International Archives Day

Did you know that June the 9th is International Archives Day? To celebrate, archive services from around the world were invited to submit an image from their collections and send a message to archival colleagues around the world. See if you can find all the contributions from New Zealand in the photo page, according to the NZ Records email list there are nine.

Information about the gestation of International Archives Day and the reasoning behind it can be found at the International Council on Archives website. The hashtag #IAD15 was also really enjoyable to follow on Twitter throughout the day; happily Britain’s National Archives have collated them in Storify form.

All of Auckland Libraries’ Research Centres hold archival collections, as does the Birkenhead Library which is home to the Chelsea Sugar Refinery’s archive. Through sheer coincidence the subject of both of Auckland Libraries’ contributions were the personal papers of decorated war heroes.


The North Auckland Research Centre submitted a family photograph of Major Donald Stott representing the collection of his letters that is held there. Major Donald Stott’s extraordinary World War 2 career encompassed the Greece and Crete campaign, escape from a POW camp, working with the Greek resistance, two Distinguished Service Order awards, and service with Australia’s “Z” Special Unit – work so secret some details of his military records were not released for many years after his death in Borneo at the end of the Second World War. Throughout the war he wrote home to his family in Birkenhead, Auckland, and these letters, covering the period 1940-1945, provide a vivid and engaging account of his experiences. The collection was deposited with the North Auckland Research Centre, Takapuna Library, by his niece Barbara Lewis and was recently the basis of a successful exhibition.

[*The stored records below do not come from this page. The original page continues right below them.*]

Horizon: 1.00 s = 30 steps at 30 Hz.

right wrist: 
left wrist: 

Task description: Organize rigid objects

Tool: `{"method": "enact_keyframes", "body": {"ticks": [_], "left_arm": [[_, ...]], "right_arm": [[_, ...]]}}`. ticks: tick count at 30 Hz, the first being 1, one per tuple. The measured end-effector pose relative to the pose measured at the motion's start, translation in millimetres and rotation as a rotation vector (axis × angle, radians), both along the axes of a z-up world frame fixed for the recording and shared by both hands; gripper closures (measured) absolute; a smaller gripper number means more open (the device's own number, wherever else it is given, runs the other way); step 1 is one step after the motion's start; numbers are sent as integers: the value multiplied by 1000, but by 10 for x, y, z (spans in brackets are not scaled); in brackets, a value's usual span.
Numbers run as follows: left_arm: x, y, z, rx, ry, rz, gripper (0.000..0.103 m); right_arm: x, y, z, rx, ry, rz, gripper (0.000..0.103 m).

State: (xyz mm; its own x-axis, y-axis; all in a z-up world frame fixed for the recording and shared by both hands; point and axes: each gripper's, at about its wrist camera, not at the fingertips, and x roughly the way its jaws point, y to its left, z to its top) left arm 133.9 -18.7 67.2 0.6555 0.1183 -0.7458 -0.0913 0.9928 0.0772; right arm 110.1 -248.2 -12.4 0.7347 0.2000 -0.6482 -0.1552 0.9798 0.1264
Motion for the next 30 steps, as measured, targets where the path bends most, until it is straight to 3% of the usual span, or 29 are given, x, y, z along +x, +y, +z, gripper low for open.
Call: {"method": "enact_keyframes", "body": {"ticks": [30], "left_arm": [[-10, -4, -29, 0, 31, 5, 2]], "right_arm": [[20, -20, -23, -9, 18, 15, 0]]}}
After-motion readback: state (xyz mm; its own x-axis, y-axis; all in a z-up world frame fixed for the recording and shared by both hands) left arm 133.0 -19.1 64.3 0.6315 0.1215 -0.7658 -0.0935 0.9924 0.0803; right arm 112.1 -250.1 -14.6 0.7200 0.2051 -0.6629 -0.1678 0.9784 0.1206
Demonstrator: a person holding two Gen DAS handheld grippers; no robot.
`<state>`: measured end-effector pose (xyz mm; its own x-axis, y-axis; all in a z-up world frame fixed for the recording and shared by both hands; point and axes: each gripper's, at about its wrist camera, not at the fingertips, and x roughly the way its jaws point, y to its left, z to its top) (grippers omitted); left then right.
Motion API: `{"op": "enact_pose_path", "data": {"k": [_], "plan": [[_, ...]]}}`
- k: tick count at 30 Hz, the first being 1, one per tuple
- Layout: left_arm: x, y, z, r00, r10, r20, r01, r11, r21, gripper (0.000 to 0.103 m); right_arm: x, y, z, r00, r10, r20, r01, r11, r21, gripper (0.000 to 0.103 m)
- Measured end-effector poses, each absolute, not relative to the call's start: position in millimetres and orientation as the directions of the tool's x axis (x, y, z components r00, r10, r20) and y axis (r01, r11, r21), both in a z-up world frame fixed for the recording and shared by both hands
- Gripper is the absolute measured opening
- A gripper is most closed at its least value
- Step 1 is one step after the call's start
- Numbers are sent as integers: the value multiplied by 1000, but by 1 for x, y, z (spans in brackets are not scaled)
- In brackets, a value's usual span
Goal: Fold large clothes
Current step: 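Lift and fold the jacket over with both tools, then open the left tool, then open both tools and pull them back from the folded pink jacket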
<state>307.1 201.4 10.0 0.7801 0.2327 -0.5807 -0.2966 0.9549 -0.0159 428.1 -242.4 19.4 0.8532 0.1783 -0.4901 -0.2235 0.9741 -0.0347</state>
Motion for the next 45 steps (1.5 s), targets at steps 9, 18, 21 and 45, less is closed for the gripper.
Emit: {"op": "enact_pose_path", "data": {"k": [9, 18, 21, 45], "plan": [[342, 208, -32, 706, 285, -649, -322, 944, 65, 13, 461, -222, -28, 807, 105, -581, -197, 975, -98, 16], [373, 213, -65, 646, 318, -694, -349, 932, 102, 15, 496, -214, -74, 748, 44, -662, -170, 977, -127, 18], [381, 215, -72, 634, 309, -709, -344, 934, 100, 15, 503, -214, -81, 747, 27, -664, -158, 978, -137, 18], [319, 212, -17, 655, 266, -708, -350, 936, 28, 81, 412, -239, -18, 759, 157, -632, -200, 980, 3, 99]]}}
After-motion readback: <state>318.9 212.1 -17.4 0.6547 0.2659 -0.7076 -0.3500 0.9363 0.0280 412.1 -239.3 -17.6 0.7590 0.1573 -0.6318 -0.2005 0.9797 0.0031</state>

The image that Sir George Grey Special Collections submitted was a picture of one of John A. Lee’s scrapbooks. Iain Sharp wrote about this collection for the book Real gold:

“Swagman, convict, war hero, charismatic public speaker, renegade politician, bestselling author, hotel manager, bookseller – John Alfred Alexander Lee had an unusually eventful and varied life. Born in Dunedin in 1891, raised by an impoverished solo mother, he drifted into crime as a teenager, leading to periods of detention in Burnham Industrial School and Mount Eden Prison. He enlisted in the New Zealand Expeditionary Force in March 1916 and was awarded a Distinguished Conduct Medal in June 1917 for single-handedly capturing a German machine-gun post in the Battle of Messines. A wound at Mailly-Maillet in March 1918 resulted in the loss of his left arm.

Lee began writing political articles during his soldiering years. After the war he devoted his exceptional skills as an orator to the Labour Party. His fortunes at electoral polls fluctuated during the 1920s and early 1930s. Sometimes he was a member of parliament, sometimes not. He had a stint managing a hotel in Rotorua (although he was himself a teetotaller). He wrote two popular novels based on his early life, The children of the poor and The hunted.

When Labour became the government after a landslide victory in the 1935 election, Lee expected a high cabinet ranking, but he was disappointed. His impetuous temperament clashed with the natural caution of the Prime Minister, Michael Joseph Savage, who considered Lee reckless and therefore risky. Lee’s increasingly bitter and outspoken criticisms of Savage and the Minister of Finance, Walter Nash, led to his expulsion from the Labour Party in 1940. His attempt to form a breakaway party met with little success from New Zealand voters. In later years he focussed on Journalism, authorship and the management of Vital Books, the shop he established in Mount Eden, Auckland, in 1950. He died in June 1982.

In his will Lee asked that his private papers be deposited with Auckland Libraries a year after his death. Amongst his papers are his scrapbooks, which reflect his bustling, energetic, highly opinionated personality. Photographs and newspaper clippings have been hastily attached with pink Elastoplast (an expedient method for a one-armed man of limited patience). There are copious annotations in red ballpoint - warm and generous to family and friends but still nursing grudges, decades later, against old foes.

Author: Andrew Henry. With information from Real Gold by Iain Sharp, Sir George Grey Special Collections.